Dr. Tim O’Leary, University of Edinburgh
Recently we performed an experiment to test whether or not a compound that is reported to be a sodium channel blocker is effective at blocking potential activity in neurons. The first part of planning the experiment was really about that finding. Looking at the facts that were already out there and published data. Once we had done that we were convinced there was some solid evidence that this compound might work. We then designed an experiment in the system that we had. This system consists of neurons, cultured neurons, they grow in the dish but they otherwise behave just like neurons would in the nervous system. Then we worked out appropriate concentrations of this compound that would be expected to block the sodium channels and therefore block action potential activity.
We then thought about controls. When you apply a drug sometimes that drug might not dissolve in the solution that surrounds the cells. It might require some other vehicle to get the drug to dissolve. If you were to compare the condition where you applied the drug to a condition where no drug was applied, you have to take into account that if the drug is not there, you also need this vehicle as well. An example of the control that would be we have a vehicle plus the drug applied to cell and you compare that not to a cell that has nothing applied to it but to the cell that has only the vehicle, only the dissolving substance.

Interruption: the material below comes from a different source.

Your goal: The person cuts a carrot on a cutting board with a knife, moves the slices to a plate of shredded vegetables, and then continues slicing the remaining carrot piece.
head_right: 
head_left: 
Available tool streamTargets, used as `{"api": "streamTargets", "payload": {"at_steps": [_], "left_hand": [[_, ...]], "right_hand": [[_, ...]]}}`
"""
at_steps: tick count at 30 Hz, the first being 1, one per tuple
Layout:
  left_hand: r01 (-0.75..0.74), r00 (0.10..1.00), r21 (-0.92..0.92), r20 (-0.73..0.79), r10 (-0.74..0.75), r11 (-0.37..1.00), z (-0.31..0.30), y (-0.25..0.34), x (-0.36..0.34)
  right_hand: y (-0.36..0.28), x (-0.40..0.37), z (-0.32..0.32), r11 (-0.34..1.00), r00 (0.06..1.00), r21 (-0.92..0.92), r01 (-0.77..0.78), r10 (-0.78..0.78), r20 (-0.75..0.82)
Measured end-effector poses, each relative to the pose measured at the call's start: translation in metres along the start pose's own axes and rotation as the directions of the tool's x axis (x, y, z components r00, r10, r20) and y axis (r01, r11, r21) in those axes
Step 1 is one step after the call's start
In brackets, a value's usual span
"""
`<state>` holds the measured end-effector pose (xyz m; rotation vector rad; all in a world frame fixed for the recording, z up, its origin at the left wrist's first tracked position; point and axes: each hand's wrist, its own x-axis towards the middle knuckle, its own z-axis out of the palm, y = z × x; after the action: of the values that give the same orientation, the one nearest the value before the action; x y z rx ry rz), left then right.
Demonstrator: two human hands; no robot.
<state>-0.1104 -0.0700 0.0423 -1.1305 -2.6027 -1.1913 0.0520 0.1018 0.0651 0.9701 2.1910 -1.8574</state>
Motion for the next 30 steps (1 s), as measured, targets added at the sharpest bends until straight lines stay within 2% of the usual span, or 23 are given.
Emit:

If you were to just try the experiment once and it had the effect that you expected, then you stopped, it might be the case that the cell you looked at was somehow not representative of a population cell. But worse still it actually reflects some error you made during the experiment. Perhaps you did not even weigh out the drug properly. It is very important to reproduce these experiments to show that it is reliable. Also reproducing experiments in identical conditions, or as identical as you can make them gets an estimate in the variability of new response.
Once we have established and repeated the experiments a good number of times, we looked at the results and found that there was a big difference in the percentage of cells firing action potentials in control conditions with the drug present. From that, we concluded that the drug was doing something and had a functional effect on the ability of cells to gain action potential. One conclusion we might drop on this is that this compound might be useful as a drug, but this is just the beginning stage and it is somewhat an artificial system. We have not tested this on people for example. The result that we have need to be communicated to the wider community because it is not necessarily ourselves that will take the work further but other people can as well.
That is typically down through general papers. We collect the results, write the bit of the background for people to read and we will write down what other conclusions are. So they will offer their professional opinion to whether they regard our experiment as being done correctly. If they do our papers get published and other groups around the world, other researchers and perhaps the general public, will be able to read the results and will be able to learn from what we have done.